Hypertension 2023 March 14
BACKGROUND: Although insulin resistance is closely related to hypertension, the debate continues as to whether insulin resistance is a cause or a consequence of hypertension. This study investigated the associations of cord blood insulin concentration with blood pressure (BP) and hypertension in childhood and adolescence.

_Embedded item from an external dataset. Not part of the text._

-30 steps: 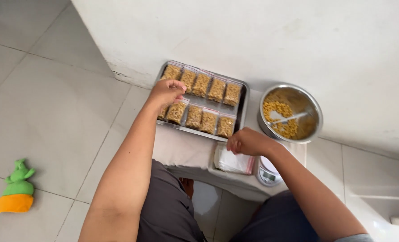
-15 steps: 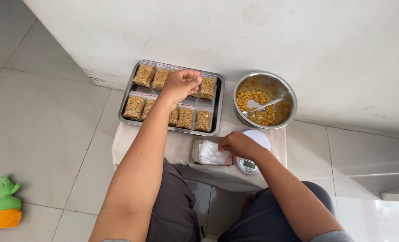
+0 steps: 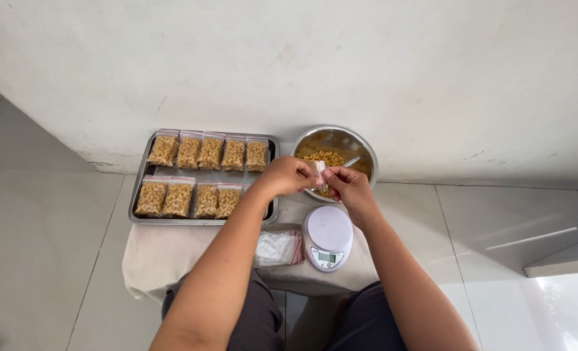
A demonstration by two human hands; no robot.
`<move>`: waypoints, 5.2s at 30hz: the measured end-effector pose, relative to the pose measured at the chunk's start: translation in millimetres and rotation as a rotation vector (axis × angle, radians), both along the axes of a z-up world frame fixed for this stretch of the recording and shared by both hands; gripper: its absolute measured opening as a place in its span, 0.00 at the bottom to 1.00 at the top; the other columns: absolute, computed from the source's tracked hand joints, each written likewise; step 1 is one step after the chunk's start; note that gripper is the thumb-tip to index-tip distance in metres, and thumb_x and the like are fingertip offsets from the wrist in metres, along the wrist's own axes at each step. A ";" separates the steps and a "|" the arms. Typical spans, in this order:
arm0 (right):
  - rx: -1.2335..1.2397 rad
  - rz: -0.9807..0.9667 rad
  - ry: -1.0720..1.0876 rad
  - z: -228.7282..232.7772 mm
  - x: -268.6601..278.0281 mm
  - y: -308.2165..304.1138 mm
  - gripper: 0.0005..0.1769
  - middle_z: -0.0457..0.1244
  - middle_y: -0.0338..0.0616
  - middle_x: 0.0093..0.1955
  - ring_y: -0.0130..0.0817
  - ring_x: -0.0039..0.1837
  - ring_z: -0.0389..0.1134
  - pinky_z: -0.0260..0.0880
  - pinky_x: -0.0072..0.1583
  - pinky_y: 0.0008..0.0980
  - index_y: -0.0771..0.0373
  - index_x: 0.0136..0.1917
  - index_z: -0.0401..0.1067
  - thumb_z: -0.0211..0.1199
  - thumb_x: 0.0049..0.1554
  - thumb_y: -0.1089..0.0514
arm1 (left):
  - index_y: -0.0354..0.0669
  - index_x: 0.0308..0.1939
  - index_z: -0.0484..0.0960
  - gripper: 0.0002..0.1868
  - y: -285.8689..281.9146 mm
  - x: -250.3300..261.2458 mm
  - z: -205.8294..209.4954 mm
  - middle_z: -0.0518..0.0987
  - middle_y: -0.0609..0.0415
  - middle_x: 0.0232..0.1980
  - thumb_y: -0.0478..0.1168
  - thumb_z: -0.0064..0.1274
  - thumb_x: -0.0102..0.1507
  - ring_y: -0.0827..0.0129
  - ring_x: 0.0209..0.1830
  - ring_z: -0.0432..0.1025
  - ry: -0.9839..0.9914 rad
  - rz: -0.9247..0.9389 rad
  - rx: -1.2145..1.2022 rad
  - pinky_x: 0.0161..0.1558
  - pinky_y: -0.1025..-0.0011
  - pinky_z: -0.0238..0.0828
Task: Packaging small snacks into plastic bags by weighing them on a digital scale and sealing them manually.
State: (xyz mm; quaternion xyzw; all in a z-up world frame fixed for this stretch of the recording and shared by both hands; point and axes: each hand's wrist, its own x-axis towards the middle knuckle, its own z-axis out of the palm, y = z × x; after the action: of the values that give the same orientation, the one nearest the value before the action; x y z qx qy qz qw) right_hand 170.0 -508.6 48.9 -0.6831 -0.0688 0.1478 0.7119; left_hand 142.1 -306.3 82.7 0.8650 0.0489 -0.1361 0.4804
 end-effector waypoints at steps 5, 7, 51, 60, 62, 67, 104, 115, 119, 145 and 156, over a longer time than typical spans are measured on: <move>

METHODS: This study included 951 children enrolled from 1998 to 2012 and followed from birth onwards at the Boston Medical Center, Boston, MA. Cord blood insulin concentration was measured using a sandwich immunoassay. Hypertension in childhood and adolescence was defined based on the 2017 American Academy of Pediatrics Clinical Practice Guidelines.

RESULTS: The median (interquartile range) for cord blood insulin concentration was 12.1 (7.2-19.0) µIU/mL. The age range of BP measurements was 3 to 18 years (median, 10.6 years). Cord blood insulin concentration was positively associated with systolic and diastolic BP as well as the risk of hypertension at age 3 to 18 years. Compared with the lowest tertile of cord blood insulin concentration, the top tertile insulin concentration was associated with a 5.18 (95% CI, 1.97-8.39) percentile increase in systolic BP, 4.29 (95% CI, 1.74-6.84) percentile increase in diastolic BP, and 1.62-fold (95% CI, 1.27-2.08) higher risk of hypertension. The association between insulin and hypertension was stronger among children born preterm ( P for interaction=0.048). Furthermore, preterm birth and childhood overweight or obesity enhanced the associations.

CONCLUSIONS: Our results suggest that elevated insulin concentration at birth plays a critical role in the early life origins of hypertension and support the hypothesis implicating insulin resistance in the etiology of hypertension.